DV. La aparición y el desarrollo de una serie de espacios de sociabilidad informal, de nuevos centros y actividades culturales como los cafés y las tertulias, los museos o los grandes casinos no fue casual. En la sociedad tradicional, era la nobleza y el clero quienes se caracterizaban por dedicarse al ocio en vez de al trabajo, su estatus les permitía vivir de las rentas. Pero la revolución de 1848 reivindicaría entonces los postulados democráticos, lo que impulsaría que crecientes segmentos de la población accedieran a disfrutar de las actividades del ocio. Ahora, y de la mano del museo Zumalakarregi, centro de referencia en el conocimiento y disfrute del siglo XIX, se presenta en la Ganbara del Koldo Mitxelena la exposición El descubrimiento del ocio, que retrata en grandes paneles la perspectiva burguesa en la socialización del divertimento a través de grabados, fotografías, caricaturas y elementos de la época que recogen el sentir del cambio y donde el País Vasco está muy presente. ¿Pero qué factores influyeron en la irrupción del ocio?
María Zozaya, profesora de la Universidad Complutense de Madrid y especialista en el ocio del siglo XIX, considera que su evolución estuvo marcada por «los cambios políticos». «Los espacios de ocio se emplazaron para canalizar políticas estatales o regionalistas. Si bien los contenidos de la obras teatrales, la música de los bailes y la lengua se usaban como postulados de la nacionalización, las tendencias regionalistas -que se convertirían en nacionalistas a finales de siglo- encontrarían su espacio en orfeones y asociaciones, que se utilizarían para mantener vivas las lenguas de los territorio».

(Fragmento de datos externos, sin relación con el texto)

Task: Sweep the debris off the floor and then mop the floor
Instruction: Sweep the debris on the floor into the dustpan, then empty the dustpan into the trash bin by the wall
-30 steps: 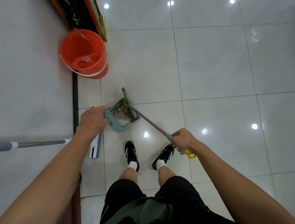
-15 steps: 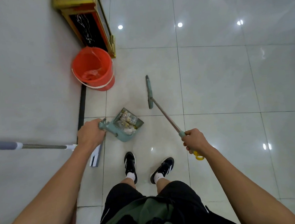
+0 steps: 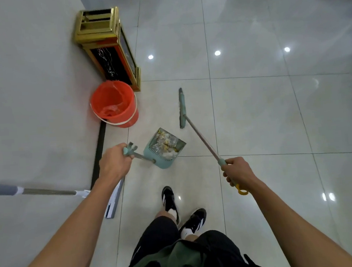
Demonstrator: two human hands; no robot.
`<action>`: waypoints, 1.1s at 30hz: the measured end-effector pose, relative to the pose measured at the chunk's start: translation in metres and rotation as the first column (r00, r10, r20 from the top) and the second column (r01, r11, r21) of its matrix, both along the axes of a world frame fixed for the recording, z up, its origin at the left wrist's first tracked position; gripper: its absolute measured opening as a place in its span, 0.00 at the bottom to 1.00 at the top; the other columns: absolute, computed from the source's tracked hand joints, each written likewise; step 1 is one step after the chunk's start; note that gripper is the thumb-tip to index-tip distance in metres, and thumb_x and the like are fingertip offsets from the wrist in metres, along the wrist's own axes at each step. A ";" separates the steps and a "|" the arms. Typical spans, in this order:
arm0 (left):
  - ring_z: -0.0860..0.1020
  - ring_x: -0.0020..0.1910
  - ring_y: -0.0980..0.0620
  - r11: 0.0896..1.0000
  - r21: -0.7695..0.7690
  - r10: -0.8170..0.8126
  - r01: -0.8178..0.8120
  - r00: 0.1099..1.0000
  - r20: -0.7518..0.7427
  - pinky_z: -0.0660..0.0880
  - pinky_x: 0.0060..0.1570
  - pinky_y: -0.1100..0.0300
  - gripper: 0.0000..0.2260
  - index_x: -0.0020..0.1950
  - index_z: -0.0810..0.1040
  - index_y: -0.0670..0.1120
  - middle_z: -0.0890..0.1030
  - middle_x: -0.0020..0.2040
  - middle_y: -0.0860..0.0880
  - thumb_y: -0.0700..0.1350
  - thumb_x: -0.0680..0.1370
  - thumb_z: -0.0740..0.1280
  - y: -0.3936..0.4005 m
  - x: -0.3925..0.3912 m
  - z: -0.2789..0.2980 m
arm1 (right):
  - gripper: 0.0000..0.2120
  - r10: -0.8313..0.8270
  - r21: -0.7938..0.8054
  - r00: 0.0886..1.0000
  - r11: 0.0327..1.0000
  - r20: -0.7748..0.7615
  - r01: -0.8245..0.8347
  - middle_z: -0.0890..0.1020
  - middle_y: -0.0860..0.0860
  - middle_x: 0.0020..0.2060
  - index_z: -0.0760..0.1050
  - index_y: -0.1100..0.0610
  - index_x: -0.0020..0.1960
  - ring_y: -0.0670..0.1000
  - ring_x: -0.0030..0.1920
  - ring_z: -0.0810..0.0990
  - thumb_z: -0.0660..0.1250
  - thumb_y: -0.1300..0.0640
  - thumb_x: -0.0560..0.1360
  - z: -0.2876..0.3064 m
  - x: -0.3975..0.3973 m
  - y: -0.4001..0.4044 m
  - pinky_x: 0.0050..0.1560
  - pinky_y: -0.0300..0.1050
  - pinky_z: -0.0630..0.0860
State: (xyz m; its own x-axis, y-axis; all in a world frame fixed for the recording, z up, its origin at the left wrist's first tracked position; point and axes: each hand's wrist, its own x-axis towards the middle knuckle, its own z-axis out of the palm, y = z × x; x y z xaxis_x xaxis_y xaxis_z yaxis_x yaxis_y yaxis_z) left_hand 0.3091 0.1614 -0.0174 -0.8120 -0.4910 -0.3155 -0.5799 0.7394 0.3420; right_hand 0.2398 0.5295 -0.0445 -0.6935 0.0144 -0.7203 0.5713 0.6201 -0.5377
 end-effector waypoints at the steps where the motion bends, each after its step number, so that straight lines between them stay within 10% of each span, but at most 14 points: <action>1: 0.80 0.40 0.45 1.000 0.006 0.006 -0.006 1.000 -0.009 0.78 0.39 0.54 0.03 0.43 0.80 0.53 0.81 0.36 0.51 0.50 0.76 0.71 0.000 -0.007 0.000 | 0.05 -0.001 0.000 1.000 1.000 -0.005 0.001 0.81 0.59 0.37 0.79 0.58 0.49 0.52 0.30 0.78 0.65 0.58 0.80 0.001 -0.007 0.000 0.31 0.46 0.79; 17: 0.83 0.38 0.49 0.937 0.319 0.178 -0.144 0.981 -0.079 0.82 0.44 0.48 0.11 0.54 0.84 0.56 0.83 0.35 0.54 0.51 0.72 0.72 -0.017 -0.127 -0.010 | 0.14 -0.044 0.033 0.999 0.999 0.005 0.044 0.80 0.59 0.35 0.80 0.64 0.47 0.53 0.29 0.76 0.66 0.53 0.81 0.011 -0.141 -0.018 0.30 0.44 0.76; 22: 0.83 0.47 0.42 0.851 0.423 0.357 -0.311 0.933 -0.034 0.81 0.45 0.44 0.27 0.62 0.81 0.54 0.85 0.47 0.47 0.66 0.67 0.72 -0.017 -0.150 -0.017 | 0.15 -0.040 0.020 0.999 0.999 0.007 0.040 0.79 0.59 0.33 0.80 0.66 0.47 0.52 0.28 0.74 0.67 0.53 0.81 0.011 -0.174 -0.020 0.28 0.43 0.75; 33: 0.80 0.40 0.48 0.861 0.285 0.453 -0.421 0.890 -0.053 0.79 0.45 0.51 0.08 0.43 0.83 0.57 0.82 0.37 0.53 0.59 0.74 0.69 0.049 -0.186 0.005 | 0.12 0.158 0.029 0.987 0.987 0.031 -0.159 0.79 0.59 0.33 0.80 0.67 0.46 0.53 0.28 0.75 0.66 0.58 0.81 0.013 -0.276 0.000 0.25 0.40 0.74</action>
State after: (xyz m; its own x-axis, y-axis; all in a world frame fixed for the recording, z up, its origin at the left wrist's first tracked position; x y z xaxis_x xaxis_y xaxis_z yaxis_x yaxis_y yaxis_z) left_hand 0.1231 0.2103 -0.0124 -0.5711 -0.7176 -0.3987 -0.7675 0.2945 0.5694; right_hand -0.0362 0.5300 -0.0317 -0.6683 -0.0709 -0.7405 0.4792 0.7204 -0.5014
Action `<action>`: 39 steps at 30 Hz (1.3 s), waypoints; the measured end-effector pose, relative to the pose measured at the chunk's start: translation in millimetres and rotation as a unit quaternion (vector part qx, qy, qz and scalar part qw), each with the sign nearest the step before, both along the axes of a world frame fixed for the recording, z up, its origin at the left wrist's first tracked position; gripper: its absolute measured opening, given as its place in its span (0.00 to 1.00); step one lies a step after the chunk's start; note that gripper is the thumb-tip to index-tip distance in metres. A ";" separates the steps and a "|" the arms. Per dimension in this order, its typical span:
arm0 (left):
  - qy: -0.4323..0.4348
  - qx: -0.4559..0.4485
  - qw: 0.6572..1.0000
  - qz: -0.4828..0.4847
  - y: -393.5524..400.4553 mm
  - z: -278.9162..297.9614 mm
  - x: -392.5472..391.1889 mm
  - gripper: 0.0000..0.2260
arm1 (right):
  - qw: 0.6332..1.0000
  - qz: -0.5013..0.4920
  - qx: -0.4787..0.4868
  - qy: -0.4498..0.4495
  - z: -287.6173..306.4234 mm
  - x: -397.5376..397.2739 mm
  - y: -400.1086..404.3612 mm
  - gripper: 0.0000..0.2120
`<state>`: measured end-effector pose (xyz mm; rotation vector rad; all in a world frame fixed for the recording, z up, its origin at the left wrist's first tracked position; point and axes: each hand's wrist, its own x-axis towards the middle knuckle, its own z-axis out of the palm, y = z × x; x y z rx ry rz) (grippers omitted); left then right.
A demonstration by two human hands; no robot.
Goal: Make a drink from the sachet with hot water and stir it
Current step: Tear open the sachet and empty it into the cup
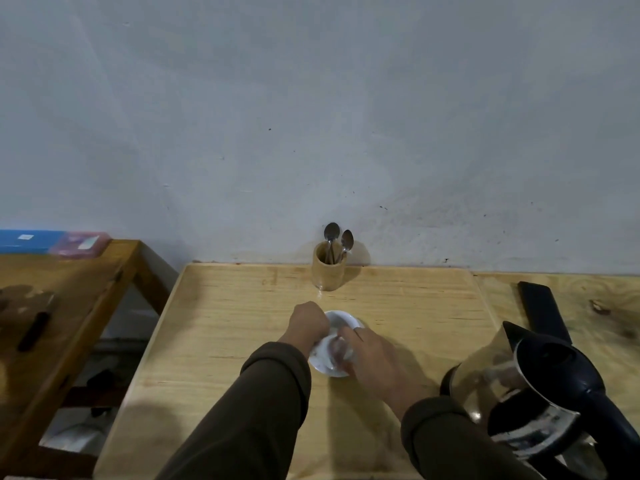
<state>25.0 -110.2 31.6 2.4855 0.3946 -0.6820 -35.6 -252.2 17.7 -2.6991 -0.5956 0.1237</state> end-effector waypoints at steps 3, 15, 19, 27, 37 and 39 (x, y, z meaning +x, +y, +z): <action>-0.004 0.020 1.000 -0.003 -1.6 0.3 0.5 0.14 | 1.000 -0.010 0.002 -0.017 -7.2 0.5 -2.1 0.16; 0.071 -0.114 0.983 0.123 9.3 13.7 23.0 0.14 | 0.990 -0.065 0.115 0.057 -6.6 10.3 -6.2 0.08; 0.101 -0.213 0.955 0.178 11.5 21.2 20.0 0.14 | 0.978 -0.094 0.169 0.083 -2.0 14.5 -6.7 0.05; 0.084 -0.350 0.906 0.224 4.0 28.3 11.0 0.25 | 0.956 -0.158 0.219 0.114 1.4 26.7 -4.0 0.05; 0.093 -0.445 0.839 0.300 5.5 21.8 9.7 0.28 | 0.942 -0.220 0.205 0.149 11.8 31.0 -0.6 0.21; 0.085 -0.450 0.835 0.306 5.8 19.4 9.0 0.29 | 0.937 -0.225 0.219 0.155 15.5 29.5 1.0 0.21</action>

Las clases sociales también determinarían los espacios ociosos de reunión. «Los obreros utilizaban la taberna, los orfeones y los ateneos como armas de instrucción. Las estratos más populares por su parte, los cafés del trienio, donde discutirían ideales». Los grupos de poder, sin embargo, tuvieron gran presencia en las costas vasco-francesas donde, «a través de los grandes casinos y pudientes balnearios, se reunirían para planear futuros levantamientos políticos». El San Sebastián de las altas esferas, del lujo de sus casinos y sus gentes pudientes queda muy bien reflejado en esta muestra, que recoge dibujos y representaciones de la actividad ociosa de la época.
Deporte y tradición
Pero el ocio no estaba concebido sólo para las élites. En el País Vasco la pelota congregaba a numerosos curiosos, que reunidos en los frontones hacían tambalear los cimientos de la feria taurina, poniendo en duda la continuidad de la lidia ante el empuje pelotazale. En la muestra se recogen dibujos, carteles de espectáculos como la sokamuturra, muy vinculados al ocio popular, así como un cuadro, cedido por el Museos Vasco de la Historia de Bayona, que recrea a dos pelotaris en plena batalla. Las romerías populares también se convirtieron en un referente, donde la música y los bailes se mezclaban con la alegría de la sidra y el txakoli.
Asimismo, la exposición también recoge piezas de ocio decimonónico que se relacionan con diversas actividades lúdicas de la época como el teatro, la danza, el circo o exposiciones universales. El Photomuseum de Zarautz, por su parte, presta una colección de materiales relacionados con los antecedentes del cine y que pertenecen al denominado ocio particular.